» Task prompt: From the entries provided below, copy each line that contains the word "handed".

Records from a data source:

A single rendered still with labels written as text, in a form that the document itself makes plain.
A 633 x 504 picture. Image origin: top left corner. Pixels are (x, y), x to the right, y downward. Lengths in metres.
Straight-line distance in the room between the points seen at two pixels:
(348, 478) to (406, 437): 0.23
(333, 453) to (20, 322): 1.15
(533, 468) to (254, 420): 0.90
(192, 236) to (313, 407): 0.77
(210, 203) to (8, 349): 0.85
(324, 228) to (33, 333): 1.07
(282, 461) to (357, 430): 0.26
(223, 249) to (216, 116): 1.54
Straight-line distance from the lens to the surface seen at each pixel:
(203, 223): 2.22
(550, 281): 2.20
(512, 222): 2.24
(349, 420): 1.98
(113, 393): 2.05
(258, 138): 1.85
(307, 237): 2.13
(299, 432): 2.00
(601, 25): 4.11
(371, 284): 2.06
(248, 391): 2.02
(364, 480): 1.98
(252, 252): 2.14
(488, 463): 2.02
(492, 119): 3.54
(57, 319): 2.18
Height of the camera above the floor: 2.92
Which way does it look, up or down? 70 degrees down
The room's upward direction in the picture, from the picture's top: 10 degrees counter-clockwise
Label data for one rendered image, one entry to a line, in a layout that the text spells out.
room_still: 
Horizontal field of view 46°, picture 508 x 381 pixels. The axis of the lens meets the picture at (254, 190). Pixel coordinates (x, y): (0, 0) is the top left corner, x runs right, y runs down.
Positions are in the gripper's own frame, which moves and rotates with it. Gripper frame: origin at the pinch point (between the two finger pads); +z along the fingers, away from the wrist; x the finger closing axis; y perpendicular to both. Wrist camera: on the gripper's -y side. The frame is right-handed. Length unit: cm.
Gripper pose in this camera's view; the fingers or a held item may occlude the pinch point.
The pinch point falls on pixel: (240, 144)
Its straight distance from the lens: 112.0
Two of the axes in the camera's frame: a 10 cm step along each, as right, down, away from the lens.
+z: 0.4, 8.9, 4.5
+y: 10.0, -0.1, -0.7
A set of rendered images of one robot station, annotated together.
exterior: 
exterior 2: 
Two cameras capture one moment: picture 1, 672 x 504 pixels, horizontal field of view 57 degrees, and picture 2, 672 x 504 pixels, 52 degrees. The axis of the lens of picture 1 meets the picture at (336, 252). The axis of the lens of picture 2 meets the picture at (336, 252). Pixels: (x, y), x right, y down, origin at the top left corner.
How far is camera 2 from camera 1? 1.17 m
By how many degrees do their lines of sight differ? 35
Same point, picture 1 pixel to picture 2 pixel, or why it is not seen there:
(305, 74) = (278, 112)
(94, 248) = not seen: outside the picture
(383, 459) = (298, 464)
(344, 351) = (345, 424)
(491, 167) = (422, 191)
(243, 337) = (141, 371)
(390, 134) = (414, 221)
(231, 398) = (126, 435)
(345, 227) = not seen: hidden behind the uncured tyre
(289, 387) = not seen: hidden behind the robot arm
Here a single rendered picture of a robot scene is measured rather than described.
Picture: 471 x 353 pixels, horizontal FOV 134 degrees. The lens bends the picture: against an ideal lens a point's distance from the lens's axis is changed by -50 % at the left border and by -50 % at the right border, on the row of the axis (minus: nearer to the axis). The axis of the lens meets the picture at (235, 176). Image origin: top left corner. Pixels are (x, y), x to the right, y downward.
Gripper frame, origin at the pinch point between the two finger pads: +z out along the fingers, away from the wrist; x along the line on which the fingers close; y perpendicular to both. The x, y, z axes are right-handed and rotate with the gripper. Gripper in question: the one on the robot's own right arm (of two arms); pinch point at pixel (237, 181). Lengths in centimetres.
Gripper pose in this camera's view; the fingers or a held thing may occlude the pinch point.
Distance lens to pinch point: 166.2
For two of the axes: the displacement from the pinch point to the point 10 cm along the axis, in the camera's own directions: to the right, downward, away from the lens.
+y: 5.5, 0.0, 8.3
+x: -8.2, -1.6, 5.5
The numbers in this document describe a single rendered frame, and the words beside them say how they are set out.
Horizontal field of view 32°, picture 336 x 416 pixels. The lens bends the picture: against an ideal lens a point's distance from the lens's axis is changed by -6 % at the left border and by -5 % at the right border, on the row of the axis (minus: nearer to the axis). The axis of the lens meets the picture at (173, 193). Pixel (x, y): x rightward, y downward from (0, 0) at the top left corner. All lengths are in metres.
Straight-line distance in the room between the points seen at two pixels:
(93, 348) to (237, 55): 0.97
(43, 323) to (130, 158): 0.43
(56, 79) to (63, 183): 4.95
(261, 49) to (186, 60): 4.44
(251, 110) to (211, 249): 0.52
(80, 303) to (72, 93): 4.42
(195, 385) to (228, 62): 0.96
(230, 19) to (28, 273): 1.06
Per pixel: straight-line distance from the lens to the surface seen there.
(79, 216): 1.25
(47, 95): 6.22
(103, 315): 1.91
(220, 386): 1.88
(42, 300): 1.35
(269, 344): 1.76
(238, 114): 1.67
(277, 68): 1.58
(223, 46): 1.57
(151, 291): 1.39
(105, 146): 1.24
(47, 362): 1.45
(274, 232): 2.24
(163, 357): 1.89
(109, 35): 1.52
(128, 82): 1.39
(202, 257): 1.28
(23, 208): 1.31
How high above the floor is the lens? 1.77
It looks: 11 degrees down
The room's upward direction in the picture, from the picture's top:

» Answer:
Positions are in the gripper's own frame, which moves and rotates with it. Gripper frame: origin at the pinch point (between the two finger pads); +z along the fingers, away from the wrist; x the finger closing axis; y perpendicular to both. Wrist camera: on the gripper's -y side. The frame is right-handed. Length unit: cm.
Gripper frame, origin at the pinch point between the two finger pads: +z out along the fingers, away from the wrist; x along the line on which the fingers close; y perpendicular to both. The x, y, z axes are right-handed and rotate with the gripper. Gripper in question: the one on the robot's own right arm (of two arms); pinch point at pixel (237, 181). Lengths in centimetres.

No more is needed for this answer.